The last year and a half of my life has been a series of losses. Many of you know what I've been through, but some of you do not. My desire to add another child to my family has brought me to this point. I'm about to start an IVF cycle with 2 cryogenically frozen embryos that were retrieved last fall. These 2 blastocysts were put on ice following an unsuccessful IVF cycle almost exactly one year ago. A month after I received the phone call informing me that my pregnancy test was negative, I became pregnant on my own. Fast forward to March 2010. If you don't know how that pregnancy ended, remind me to tell you sometime. I don't think I want that story floating around in cyberspace.

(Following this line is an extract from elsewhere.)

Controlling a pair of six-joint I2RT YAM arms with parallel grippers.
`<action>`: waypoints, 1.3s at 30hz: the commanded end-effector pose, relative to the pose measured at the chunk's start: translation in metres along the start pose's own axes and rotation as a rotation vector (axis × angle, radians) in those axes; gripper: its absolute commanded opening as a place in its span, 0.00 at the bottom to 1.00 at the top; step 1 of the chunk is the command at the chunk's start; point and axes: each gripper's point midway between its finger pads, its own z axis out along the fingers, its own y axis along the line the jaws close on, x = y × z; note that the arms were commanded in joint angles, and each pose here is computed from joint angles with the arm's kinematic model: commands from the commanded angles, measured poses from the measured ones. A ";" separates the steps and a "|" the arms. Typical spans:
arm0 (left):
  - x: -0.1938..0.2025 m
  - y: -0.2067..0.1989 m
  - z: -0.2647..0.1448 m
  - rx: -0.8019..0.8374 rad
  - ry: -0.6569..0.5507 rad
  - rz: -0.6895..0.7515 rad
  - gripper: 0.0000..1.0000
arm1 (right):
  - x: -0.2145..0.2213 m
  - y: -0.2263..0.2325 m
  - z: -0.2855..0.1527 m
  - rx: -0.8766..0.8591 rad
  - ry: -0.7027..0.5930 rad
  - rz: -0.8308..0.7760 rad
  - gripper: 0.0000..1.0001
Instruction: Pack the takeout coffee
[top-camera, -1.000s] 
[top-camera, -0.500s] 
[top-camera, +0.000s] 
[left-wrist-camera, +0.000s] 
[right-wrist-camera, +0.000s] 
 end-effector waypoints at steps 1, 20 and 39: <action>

Throughout this journey, I have openly shared my experiences with others. It has been an amazing catharsis for me. So many people came forward with their own stories of miscarriage, infertility, and loss. I began to realize that I wasn't alone (even though sadness is the most isolating emotion on the planet). Which is why I feel compelled to document this experience. Whether you are a family member who has comforted me while I cried, a friend who has supported me in my grief, or an acquaintance who simply wants to decipher all those vague Facebook status updates, I want you to know what this is like for me. Not to gain your sympathy, but your understanding. I need you to understand why it's hard for me to be around pregnant women. Why I feel a knot in the pit of my stomach every time I see a newborn. Why I may congratulate you on your good news but still feel sadness over what I've lost. I hope to convey this story with honesty and humor. I don't know how it will end. But I hope you will stick with me until the final chapter is written.

Today was my appointment for a baseline ultrasound and blood work. This basically involves me, an IVF nurse, and what I once heard described as the "dildo cam." The purpose is to measure my uterus and ovaries on day 2 of my cycle, so they can monitor everything as my cycle progresses and transfer day approaches. Take my word for it -- there's not much you want to do on day 2 of your cycle, but having a date with the dildo cam is pretty much at the VERY bottom of your list. Nevertheless, everything was normal and I was given a basic outline of how this "cryo-cycle" will unfold. On day 21, I will return to Abington for another blood test to determine whether or not I've ovulated. If so, I will start on Lupron injections and Estradiol supplements. More ultrasound monitoring will follow, and the embryo transfer is tentatively scheduled for December 2nd. Happy Hanukkah to me!

I feel cautiously optimistic, which is all I can be right now. I look into the eyes of my amazing, perfect 3-year-old, and I find comfort knowing that I made him. He is healthy. He is wonderful. And he grew inside of ME. Daniel is a shining example of the GOOD in my life. He is my constant reminder that things haven't always ended badly for me.

Thank you for reading this. Now let's get this show on the road.